Rhode Island’s Wildlife Action Plan References AUNE Alumna’s Thesis Research

SASims (1)

Sally Ann Sims

The thesis research conducted by Sally Ann Sims (2012 MS, Environmental Studies, Conservation Biology) is referenced in the Vulnerable Habitats, Maritime Beaches/Beach Strand section of the 2015 Rhode Island Wildlife Action Plan. Her research modeled the consequences of sea level rise (SLR) over the next 100 years for the piping plover nesting habitat in the state, focusing on five mainland beaches used by the birds as breeding sites. Sally says, “In my thesis, I wanted to study birds and climate change in a way that would advance understanding of down-scaled climate impacts, effects on wildlife habitat, and implications for management across different land ownership types.”

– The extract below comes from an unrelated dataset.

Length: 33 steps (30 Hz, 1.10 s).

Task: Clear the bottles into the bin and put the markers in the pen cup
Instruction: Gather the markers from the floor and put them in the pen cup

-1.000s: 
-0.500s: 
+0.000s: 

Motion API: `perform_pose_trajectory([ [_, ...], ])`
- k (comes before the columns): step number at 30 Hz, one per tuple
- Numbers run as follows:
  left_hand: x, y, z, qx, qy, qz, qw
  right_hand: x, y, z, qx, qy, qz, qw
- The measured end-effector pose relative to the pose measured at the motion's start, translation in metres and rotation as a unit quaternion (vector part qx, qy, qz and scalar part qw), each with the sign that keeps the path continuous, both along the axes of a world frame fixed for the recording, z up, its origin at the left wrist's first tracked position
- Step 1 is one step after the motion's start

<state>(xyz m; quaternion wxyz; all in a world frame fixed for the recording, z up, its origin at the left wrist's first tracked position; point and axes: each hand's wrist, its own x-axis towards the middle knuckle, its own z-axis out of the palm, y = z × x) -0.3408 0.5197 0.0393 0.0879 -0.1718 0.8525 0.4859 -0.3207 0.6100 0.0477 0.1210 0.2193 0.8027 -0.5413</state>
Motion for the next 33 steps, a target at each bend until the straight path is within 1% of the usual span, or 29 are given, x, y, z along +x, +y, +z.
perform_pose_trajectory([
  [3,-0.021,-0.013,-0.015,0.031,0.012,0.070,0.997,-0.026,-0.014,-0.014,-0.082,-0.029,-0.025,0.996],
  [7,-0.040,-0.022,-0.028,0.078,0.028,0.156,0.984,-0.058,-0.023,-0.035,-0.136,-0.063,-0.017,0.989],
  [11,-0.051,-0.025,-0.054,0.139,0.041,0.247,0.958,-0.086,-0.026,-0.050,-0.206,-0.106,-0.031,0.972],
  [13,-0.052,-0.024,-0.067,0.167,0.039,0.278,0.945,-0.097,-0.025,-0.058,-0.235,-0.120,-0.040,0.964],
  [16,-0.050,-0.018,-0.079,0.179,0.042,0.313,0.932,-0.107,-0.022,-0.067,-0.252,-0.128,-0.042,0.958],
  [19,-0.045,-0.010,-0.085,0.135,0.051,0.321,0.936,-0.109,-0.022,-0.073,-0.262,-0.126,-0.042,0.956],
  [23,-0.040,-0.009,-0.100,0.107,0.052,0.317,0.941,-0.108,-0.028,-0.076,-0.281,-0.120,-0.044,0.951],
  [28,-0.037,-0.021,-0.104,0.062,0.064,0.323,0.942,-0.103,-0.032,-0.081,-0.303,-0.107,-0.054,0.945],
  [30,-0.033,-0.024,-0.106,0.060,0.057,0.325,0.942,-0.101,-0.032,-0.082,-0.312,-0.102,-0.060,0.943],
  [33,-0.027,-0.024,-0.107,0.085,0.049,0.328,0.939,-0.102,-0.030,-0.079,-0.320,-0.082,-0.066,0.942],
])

Today, Sally is a an independent conservation and climate change adaptation consultant working with public agencies and NGOs on issues related to: wildlife/biodiversity conservation in a changing climate, salt marsh migration modeling relevance to management issues, and sea level rise and coastal resilience planning. Sally explains,  “I use what I learned from doing my thesis in my current work.” She credits the AUNE Conservation Biology program, “It encouraged me to put my piping plover and sea level rise research interest into a broader landscape ecology and global change science perspective, which launched my career direction.”

Piping plover and wave, Weekapaug Coast, Rhode Island, USA copyright Sally Ann Sims)

A piping plover on the Weekapaug Coast of Rhode Island.